Climate Crisis is Affecting People’s Decisions to Conceive
Global warming, climate change, El Nino, heat waves, and extreme weather events are all buzzwords that climate scientists and the media have been tossing around for decades. Most of us know about the hole in the ozone from greenhouse gas emissions, the depletion of natural resources as generations rely more heavily on fossil fuels, and that we all have a carbon footprint. But, what do all these things have to do with family planning and people’s decisions regarding conceiving children?
The answer is: a lot. There are many reasons a person may or may not choose to have a baby—personal preference, finances, career stability or growth, and now, climate change is also a huge factor.

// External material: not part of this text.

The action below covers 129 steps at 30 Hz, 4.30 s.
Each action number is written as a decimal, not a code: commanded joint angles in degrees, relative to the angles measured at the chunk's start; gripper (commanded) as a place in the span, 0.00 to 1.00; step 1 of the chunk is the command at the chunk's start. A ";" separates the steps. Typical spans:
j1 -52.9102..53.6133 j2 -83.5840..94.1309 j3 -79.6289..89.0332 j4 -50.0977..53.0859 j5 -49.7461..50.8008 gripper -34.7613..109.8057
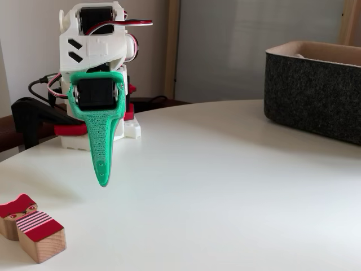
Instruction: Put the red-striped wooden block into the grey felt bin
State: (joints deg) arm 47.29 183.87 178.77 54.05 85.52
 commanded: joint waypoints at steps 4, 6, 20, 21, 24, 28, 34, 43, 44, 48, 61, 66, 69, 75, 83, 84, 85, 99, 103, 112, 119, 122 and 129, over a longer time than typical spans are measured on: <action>0.44 2.02 0.88 0.00 0.62 0.24; 0.44 2.02 0.88 0.00 0.62 0.24; 1.58 1.85 -0.53 -4.04 5.89 0.24; 1.58 1.85 -1.76 -4.22 7.29 0.24; 1.58 1.67 -7.03 -4.13 10.20 0.24; 1.23 0.00 -16.35 -4.22 11.07 0.24; 0.62 -9.58 -29.97 -7.73 3.52 0.24; -2.02 -32.17 -45.97 -7.47 -16.44 0.30; -2.02 -34.72 -47.29 -7.38 -18.02 0.31; -2.29 -43.68 -51.24 -3.16 -26.19 0.35; -4.48 -57.74 -55.46 15.64 -35.51 0.40; -2.99 -64.07 -59.59 15.56 -32.96 0.41; -2.29 -68.29 -62.58 15.56 -31.29 0.42; -0.79 -77.34 -70.05 15.47 -28.21 0.41; 2.81 -85.87 -77.52 12.48 -26.98 0.40; 3.34 -86.31 -77.96 11.78 -27.69 0.41; 3.96 -86.75 -78.40 11.51 -28.83 0.41; 11.87 -89.12 -79.19 14.15 -32.34 0.40; 14.50 -90.26 -78.93 15.91 -28.74 0.40; 16.17 -92.37 -77.70 16.61 -27.33 0.41; 13.97 -92.46 -75.32 18.54 -30.23 0.41; 12.66 -92.37 -74.62 20.65 -31.11 0.41; 10.02 -92.37 -72.77 21.71 -31.99 0.41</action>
State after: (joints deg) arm 57.66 90.88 104.85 74.36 53.44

At my age, I am on the cusp of the environmental revolution; born in 1980, I was roughly 10 when global warming became front-page news and slowly became a household topic. On June 23, 1988, Dr. James Hansen, the then president of NASA, stated in landmark testimony before the U.S. Senate Energy and Natural Resources Committee:
“Global warming has reached a level such that we can ascribe with a high degree of confidence a cause-and-effect relationship between the greenhouse effect and observed warming…In my opinion, the greenhouse effect has been detected, and it is changing our climate now.”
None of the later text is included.